Retype the data below exactly, skipping pictures.

---- COLLECTED MATERIAL

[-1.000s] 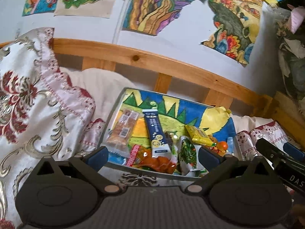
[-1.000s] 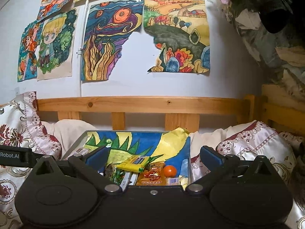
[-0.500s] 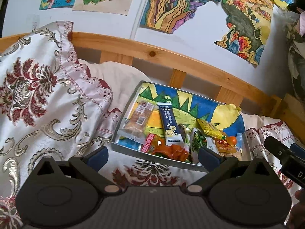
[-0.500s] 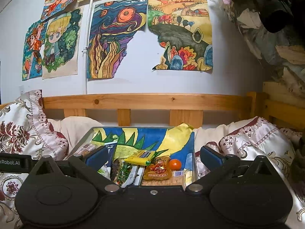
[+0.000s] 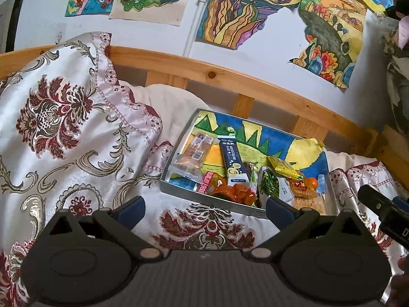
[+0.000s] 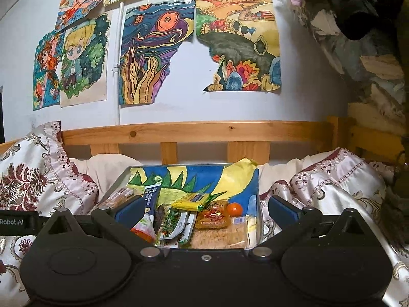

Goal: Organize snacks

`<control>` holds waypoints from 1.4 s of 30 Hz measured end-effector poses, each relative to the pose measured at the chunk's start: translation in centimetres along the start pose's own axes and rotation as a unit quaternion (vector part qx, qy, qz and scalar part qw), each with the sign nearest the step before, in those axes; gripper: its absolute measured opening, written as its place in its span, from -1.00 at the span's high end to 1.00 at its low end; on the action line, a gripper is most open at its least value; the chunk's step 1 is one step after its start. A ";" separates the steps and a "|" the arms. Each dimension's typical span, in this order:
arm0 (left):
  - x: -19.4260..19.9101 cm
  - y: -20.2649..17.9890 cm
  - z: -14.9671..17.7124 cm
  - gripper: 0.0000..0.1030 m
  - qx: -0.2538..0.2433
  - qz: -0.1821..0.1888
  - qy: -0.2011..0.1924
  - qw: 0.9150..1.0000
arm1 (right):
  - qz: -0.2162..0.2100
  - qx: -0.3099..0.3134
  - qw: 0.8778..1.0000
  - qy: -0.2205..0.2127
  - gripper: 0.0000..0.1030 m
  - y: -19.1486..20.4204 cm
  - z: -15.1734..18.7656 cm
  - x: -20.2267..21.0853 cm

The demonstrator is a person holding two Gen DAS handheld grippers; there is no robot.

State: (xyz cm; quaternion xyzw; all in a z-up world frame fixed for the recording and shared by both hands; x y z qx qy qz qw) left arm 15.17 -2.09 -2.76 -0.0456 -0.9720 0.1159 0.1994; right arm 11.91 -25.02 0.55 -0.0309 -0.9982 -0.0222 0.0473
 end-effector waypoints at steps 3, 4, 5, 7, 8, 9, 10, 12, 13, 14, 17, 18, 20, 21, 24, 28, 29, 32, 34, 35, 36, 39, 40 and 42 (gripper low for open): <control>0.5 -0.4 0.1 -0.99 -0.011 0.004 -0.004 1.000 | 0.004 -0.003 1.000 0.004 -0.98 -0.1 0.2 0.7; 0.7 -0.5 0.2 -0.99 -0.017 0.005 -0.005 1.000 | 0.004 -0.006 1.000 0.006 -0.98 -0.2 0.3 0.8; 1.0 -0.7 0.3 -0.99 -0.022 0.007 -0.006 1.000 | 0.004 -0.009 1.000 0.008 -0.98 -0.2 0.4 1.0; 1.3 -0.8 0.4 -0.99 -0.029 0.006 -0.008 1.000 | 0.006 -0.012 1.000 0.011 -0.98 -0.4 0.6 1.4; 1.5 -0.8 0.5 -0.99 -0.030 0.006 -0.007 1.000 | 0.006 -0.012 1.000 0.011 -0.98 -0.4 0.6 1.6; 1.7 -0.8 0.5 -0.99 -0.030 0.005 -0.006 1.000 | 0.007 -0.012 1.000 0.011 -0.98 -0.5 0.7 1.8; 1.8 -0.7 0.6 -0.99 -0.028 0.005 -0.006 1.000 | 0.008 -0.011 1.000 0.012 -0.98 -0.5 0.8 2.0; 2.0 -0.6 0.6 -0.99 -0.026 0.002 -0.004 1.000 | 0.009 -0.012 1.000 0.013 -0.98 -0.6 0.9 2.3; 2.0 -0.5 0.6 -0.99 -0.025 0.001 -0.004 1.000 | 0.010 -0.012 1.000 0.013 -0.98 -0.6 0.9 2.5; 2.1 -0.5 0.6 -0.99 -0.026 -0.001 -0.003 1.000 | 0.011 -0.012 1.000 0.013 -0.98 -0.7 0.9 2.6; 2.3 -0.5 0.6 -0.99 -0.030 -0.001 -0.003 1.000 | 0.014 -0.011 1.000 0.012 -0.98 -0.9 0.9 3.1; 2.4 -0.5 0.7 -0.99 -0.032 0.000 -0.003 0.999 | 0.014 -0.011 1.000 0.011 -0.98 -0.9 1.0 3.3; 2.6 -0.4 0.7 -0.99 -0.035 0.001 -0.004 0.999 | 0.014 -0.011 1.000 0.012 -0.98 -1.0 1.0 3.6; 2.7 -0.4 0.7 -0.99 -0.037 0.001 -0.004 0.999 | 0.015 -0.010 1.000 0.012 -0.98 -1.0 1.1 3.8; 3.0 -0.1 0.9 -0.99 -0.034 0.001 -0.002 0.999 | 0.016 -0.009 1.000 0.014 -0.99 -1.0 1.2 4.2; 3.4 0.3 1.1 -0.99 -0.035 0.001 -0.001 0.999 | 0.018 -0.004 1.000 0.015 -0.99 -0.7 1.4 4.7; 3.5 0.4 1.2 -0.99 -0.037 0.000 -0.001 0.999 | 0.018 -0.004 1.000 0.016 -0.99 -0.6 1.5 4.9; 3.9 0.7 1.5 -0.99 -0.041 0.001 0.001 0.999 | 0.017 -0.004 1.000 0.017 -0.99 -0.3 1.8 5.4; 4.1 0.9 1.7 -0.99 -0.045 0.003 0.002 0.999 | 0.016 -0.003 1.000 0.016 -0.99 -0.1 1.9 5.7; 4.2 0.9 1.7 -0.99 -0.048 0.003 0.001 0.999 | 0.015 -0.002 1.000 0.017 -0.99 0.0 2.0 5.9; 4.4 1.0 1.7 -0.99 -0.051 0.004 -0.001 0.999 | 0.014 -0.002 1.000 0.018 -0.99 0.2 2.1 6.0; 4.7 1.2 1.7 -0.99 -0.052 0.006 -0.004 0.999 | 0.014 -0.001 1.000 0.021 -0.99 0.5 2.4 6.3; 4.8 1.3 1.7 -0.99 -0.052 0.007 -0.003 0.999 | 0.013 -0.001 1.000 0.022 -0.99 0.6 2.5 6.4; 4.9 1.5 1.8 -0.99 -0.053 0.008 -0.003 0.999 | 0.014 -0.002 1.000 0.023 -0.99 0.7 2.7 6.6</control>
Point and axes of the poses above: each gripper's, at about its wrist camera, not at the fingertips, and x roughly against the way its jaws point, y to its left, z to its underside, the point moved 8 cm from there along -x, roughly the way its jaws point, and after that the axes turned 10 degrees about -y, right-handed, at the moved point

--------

**WRITTEN REPLY:**
[-1.000s] 
[-1.000s] 
[-0.500s] 
[-0.500s] 
[+0.000s] 
[+0.000s] 

Goal: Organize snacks

`<control>` holds waypoints from 1.4 s of 30 Hz measured end-effector poses, each relative to the pose measured at the chunk's start: translation in centimetres along the start pose's own axes and rotation as a unit quaternion (vector part qx, qy, qz and scalar part qw), each with the sign nearest the step before, in those axes; gripper: its absolute measured opening, written as its place in its span, from -1.00 at the span's high end to 1.00 at its low end; on the action line, a gripper is most open at its least value; the chunk's step 1 is one step after its start. A ";" separates the steps and a "|" the arms. Each dimension's typical span, in this order:
arm0 (left):
  - x: -19.4260..19.9101 cm
  - y: -20.2649..17.9890 cm
  - z: -14.9671..17.7124 cm
  - gripper: 0.0000..0.1030 m
  - qx: -0.2538..0.2433
  - qz: -0.1821..0.1888
  - qy: -0.2011..0.1924
  - qw: 0.9150..1.0000
arm1 (right):
  - qz: -0.2162..0.2100
  - qx: -0.3099..0.3134
  - qw: 0.8778..1.0000
  - qy: -0.2205..0.2127
  - gripper: 0.0000..0.1030 m
  - y: -19.1486..20.4204 cm
  - z: -15.1734..18.7656 cm
  - x: -20.2267..21.0853 cm

The demonstrator is a person holding two Gen DAS handheld grippers; there is no robot.

State: (xyz cm; quaternion xyzw; all in a z-up world frame fixed for the recording and shared by both hands; x y z qx qy qz qw) left arm 15.17 -2.09 -2.76 -0.0456 -0.9720 0.1159 0.1994; right arm 11.91 -25.02 0.55 -0.0309 -0.9982 -0.0222 0.0473
 end-effector waypoints at steps 3, 4, 5, 7, 8, 9, 10, 12, 13, 14, 17, 18, 20, 21, 24, 28, 29, 32, 34, 35, 36, 39, 40 and 42 (gripper low for open): <control>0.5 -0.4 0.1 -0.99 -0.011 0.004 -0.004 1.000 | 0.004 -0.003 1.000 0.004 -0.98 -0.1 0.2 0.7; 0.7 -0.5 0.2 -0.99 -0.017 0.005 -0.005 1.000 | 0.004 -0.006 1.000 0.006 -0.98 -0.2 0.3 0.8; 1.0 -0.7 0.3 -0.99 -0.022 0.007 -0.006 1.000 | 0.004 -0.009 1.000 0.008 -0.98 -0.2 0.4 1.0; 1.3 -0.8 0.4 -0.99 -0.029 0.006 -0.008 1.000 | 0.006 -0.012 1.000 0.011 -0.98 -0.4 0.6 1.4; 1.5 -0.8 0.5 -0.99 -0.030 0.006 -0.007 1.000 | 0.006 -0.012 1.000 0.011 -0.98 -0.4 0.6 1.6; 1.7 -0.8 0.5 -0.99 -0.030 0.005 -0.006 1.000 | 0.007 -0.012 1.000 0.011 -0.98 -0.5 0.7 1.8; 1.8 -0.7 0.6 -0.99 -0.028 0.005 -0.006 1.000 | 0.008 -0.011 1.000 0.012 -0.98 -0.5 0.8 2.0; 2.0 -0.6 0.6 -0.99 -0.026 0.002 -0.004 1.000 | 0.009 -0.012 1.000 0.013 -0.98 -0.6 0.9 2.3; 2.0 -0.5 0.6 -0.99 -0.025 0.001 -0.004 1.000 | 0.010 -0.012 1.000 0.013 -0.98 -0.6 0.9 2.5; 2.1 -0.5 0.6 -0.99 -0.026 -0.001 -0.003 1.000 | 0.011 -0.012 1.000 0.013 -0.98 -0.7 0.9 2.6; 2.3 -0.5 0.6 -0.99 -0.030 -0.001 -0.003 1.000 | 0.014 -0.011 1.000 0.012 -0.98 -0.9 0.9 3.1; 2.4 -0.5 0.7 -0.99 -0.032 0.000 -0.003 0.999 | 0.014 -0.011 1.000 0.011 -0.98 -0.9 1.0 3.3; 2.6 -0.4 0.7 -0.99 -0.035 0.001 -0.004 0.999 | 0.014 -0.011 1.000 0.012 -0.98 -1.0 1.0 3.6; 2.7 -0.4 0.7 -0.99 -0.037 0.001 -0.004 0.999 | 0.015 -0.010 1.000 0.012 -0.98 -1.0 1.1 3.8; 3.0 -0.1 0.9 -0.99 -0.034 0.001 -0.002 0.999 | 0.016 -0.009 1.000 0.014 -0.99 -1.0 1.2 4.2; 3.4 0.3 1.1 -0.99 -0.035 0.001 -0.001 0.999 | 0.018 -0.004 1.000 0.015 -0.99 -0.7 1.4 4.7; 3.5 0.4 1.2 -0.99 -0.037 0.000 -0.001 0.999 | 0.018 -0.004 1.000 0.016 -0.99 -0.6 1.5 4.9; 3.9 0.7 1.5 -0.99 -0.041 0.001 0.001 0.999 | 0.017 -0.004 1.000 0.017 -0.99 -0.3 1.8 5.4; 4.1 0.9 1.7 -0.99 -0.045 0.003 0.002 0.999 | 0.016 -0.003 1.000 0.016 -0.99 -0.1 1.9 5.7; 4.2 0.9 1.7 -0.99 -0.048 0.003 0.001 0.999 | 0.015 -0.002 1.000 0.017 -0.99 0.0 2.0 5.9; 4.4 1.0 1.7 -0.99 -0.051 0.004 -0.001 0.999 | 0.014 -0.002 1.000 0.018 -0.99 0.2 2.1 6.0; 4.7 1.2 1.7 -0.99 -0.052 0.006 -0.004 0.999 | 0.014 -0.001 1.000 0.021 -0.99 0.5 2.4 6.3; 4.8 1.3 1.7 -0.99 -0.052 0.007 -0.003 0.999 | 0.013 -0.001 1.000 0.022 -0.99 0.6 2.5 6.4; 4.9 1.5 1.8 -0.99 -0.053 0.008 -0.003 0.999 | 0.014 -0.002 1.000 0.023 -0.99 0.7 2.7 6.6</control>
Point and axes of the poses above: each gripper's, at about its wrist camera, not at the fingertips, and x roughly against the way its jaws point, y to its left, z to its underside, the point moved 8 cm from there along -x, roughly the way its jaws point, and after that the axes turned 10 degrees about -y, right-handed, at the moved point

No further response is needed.